Mappati nella Penisola 142 bacini idrici per l’innevamento artificiale su una superficie di 1.037.377 mq. Trentino-Alto Adige, Lombardia e Piemonte le regioni con più invasi; aumentano nel Paese gli impianti dismessi o temporaneamente chiusi. A parlare i dati del Dossier di Legambiente “Nevediversa 2023. Il turismo invernale nell’era della crisi climatica” presentato a Torino, con il patrocinio della Città Metropolitana.
L’Italia, stando alle stime, è tra i paesi alpini più dipendenti dalla neve artificiale con il 90% di piste, seguita da Austria (70%), Svizzera (50%), Francia (39%). La percentuale più bassa è in Germania, con il 25%; preoccupante il numero di bacini idrici artificiali presenti in montagna ubicati in prossimità dei comprensori sciistici italiani e utilizzati per l’innevamento artificiale: 142 quelli mappati nella Penisola attraverso l’utilizzo di immagini satellitari per una superficie pari a 1.037.377 mq.
Il Trentino Alto Adige detiene il primato con 59 invasi, seguito da Lombardia con 17 invasi e dal Piemonte con 16 bacini. Nel Centro Italia, l’Abruzzo ne conta ben 4. Al contempo nel 2023 aumentano sia gli “impianti dismessi” 249, sia quelli “temporaneamente chiusi” 138, sia quelli che sopravvivono con aiuti pubblici, 181. Tutti impianti censiti da Legambiente che quest’anno allarga il monitoraggio includendo anche altre categorie: “impianti un po’ aperti, un po’ chiusi”, ossia quei casi che con le aperture “a rubinetto”, 84; la categoria degli “edifici fatiscenti”, 78 ed infine la categoria “smantellamento e riuso”, 16 i casi censiti.

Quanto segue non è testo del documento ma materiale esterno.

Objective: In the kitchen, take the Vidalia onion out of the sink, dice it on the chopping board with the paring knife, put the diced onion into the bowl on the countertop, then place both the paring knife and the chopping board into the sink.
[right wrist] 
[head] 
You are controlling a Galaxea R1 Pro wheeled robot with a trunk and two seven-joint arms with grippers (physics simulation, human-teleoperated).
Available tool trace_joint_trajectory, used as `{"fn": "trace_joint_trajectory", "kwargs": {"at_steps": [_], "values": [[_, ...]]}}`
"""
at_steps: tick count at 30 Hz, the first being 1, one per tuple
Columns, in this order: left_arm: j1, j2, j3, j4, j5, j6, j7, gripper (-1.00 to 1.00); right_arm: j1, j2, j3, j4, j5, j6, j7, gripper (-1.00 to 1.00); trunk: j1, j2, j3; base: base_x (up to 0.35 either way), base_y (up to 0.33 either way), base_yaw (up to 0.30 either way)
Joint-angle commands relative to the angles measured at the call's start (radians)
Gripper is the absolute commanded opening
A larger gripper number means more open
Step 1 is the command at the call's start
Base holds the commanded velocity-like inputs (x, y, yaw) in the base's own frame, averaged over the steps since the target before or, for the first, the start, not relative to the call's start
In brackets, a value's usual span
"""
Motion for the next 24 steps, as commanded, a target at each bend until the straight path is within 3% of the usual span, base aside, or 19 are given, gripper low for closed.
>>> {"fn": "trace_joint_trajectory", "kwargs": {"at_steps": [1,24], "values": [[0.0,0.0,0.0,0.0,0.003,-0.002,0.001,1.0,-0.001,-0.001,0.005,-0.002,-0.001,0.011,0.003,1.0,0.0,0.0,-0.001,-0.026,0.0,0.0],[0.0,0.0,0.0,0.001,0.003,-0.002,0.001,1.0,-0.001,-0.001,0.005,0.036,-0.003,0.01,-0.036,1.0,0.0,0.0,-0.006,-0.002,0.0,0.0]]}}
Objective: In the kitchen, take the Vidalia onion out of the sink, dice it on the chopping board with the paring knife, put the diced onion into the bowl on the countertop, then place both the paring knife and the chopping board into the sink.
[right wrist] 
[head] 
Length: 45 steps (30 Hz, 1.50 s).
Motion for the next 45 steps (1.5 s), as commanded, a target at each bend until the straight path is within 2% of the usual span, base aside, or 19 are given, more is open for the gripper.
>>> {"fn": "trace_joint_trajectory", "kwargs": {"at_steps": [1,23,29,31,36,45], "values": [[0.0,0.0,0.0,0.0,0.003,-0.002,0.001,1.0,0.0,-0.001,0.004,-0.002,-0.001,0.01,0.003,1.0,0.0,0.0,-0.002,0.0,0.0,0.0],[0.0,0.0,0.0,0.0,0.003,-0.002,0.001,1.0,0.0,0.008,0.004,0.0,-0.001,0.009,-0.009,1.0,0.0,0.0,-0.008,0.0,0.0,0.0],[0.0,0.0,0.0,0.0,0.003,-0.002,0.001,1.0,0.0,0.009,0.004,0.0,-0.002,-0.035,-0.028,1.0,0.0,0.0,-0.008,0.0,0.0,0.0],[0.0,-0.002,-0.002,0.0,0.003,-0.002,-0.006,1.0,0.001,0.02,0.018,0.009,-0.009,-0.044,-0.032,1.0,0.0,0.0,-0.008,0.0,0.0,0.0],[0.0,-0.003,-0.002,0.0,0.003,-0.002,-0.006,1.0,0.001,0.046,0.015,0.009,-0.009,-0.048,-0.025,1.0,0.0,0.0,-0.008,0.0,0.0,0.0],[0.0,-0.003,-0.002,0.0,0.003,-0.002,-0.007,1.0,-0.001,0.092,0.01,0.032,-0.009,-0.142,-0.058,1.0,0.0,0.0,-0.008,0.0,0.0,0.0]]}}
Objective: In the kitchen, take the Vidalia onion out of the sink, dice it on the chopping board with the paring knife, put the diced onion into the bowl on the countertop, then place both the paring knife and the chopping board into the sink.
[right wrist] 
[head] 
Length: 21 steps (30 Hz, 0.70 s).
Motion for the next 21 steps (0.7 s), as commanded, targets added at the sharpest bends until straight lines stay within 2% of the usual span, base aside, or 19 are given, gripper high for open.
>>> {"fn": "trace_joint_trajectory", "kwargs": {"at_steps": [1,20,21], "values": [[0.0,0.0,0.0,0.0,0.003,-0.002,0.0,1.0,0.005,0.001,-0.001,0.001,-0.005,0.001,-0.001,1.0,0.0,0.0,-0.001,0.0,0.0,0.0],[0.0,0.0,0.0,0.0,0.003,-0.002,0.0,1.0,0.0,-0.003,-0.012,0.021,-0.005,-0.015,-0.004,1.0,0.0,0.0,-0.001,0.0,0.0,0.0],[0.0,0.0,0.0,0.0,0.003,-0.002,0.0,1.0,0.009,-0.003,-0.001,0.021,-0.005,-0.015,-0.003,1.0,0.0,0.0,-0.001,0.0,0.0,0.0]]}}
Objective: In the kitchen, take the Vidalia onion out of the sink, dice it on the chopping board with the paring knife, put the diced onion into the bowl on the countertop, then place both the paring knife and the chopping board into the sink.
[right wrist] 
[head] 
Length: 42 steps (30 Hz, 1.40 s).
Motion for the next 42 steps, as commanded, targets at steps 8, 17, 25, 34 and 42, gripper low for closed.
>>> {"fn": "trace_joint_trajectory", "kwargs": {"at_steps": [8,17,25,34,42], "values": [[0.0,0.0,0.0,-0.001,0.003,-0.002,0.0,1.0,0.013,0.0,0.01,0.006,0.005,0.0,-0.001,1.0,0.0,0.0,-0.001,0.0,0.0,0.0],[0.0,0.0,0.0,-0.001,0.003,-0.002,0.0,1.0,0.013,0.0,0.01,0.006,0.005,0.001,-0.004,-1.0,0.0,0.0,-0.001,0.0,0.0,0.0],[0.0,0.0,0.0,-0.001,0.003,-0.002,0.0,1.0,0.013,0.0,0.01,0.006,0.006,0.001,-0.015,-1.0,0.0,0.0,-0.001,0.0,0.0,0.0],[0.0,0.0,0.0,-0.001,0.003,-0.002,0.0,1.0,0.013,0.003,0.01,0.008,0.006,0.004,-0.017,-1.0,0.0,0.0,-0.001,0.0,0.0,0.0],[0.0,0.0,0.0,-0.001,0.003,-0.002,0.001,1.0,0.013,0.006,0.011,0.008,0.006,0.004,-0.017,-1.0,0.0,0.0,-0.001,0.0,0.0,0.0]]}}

Per Legambiente il sistema di innevamento artificiale non è una pratica a lungo sostenibile dato che comporta consistenti consumi di acqua ed energia in territori di pregio, considerando che il 90% delle piste è dotato di impianti di innevamento artificiale, il consumo annuo di acqua potrebbe raggiungere 96.840.000 di m³ che corrispondono al consumo idrico annuo di 1 città da 1 mln. di abitanti, senza contare che il costo della produzione di neve artificiale sta passando dai 2 euro a m³ del 2021-2022, ai 3-7 euro al m³ del 2022-2023; ciò porta a ribadire l’urgenza di ripensare ad un nuovo modello di turismo invernale montano ecosostenibile partendo da una diversificazione delle attività.

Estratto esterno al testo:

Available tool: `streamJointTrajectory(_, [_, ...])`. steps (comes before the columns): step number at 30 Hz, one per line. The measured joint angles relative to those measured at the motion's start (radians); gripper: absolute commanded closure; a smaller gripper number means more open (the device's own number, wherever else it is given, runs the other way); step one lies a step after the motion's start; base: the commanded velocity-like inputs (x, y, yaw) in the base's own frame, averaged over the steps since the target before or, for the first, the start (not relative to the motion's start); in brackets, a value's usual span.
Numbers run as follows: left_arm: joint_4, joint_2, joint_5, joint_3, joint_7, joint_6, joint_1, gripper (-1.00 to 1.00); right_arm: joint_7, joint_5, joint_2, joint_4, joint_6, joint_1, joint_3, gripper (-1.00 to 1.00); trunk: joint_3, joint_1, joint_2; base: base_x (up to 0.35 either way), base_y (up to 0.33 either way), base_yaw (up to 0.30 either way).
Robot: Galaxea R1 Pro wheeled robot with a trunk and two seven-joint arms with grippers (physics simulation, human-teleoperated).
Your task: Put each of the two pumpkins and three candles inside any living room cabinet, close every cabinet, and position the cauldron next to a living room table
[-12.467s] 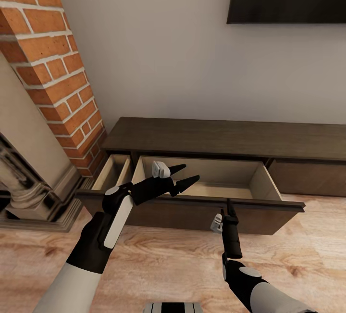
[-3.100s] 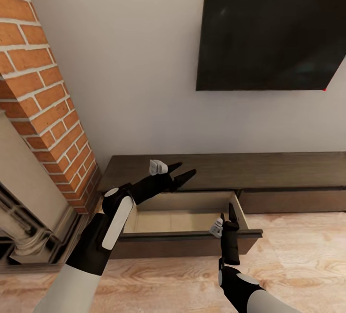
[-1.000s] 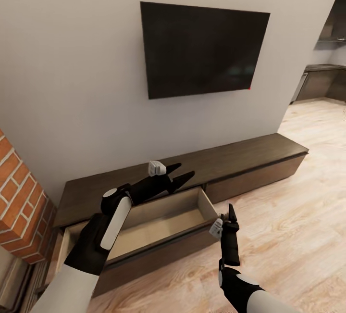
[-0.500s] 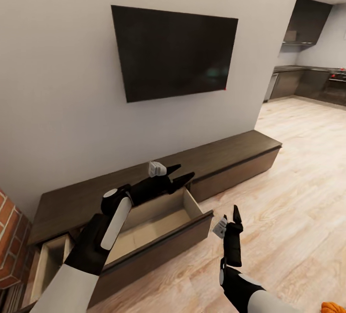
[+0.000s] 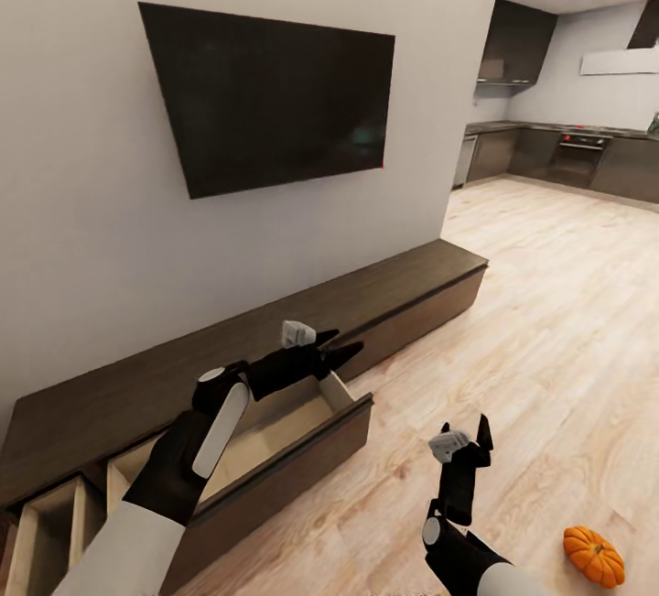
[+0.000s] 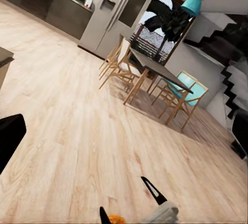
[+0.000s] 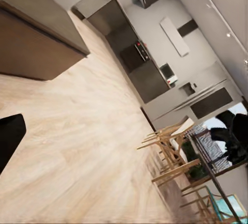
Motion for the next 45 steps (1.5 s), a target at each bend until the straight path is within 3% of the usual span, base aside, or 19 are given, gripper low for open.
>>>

Inoltre i maggiori incrementi di temperatura si sono registrati nell’arco alpino e nella stagione sciistica 2022-2023 per la 1° volta nel calendario di Coppa del mondo, da inizio stagione a fine febbraio 2023, sono state cancellate/rinviate per il comparto maschile 8 gare su 43, il 18,6% del totale e per il comparto femminile: 5 le gare cancellate su un totale di 42, 11,9% per scarso innevamento e/o temperature elevate.
Vanda Bonardo, Responsabile Alpi di Legambiente, sottolinea che “se le temperature aumenteranno ancora, l’innevamento non sarà praticabile se non in spazi ad alta quota, dove i costi già elevati della neve e della pratica sportiva subiranno incrementi e l’accessibilità dello sci alpino sarà limitata ad una élite, come accadeva in passato; le montagne stanno cambiando: pochissima neve, nevica più tardi ed è neve bagnata e pesante. È la fine di un’epoca, che deve essere accompagnata da un nuovo modo ecosostenibile di ripensare il turismo e per questo è fondamentale sostenere le buone pratiche che si stanno sviluppando nelle nostre montagne” ed il Report, infatti, si chiude con 70 Buone idee o storie di giovani e meno giovani che hanno deciso di puntare su Alpi e Appennini su sostenibilità e senso di comunità.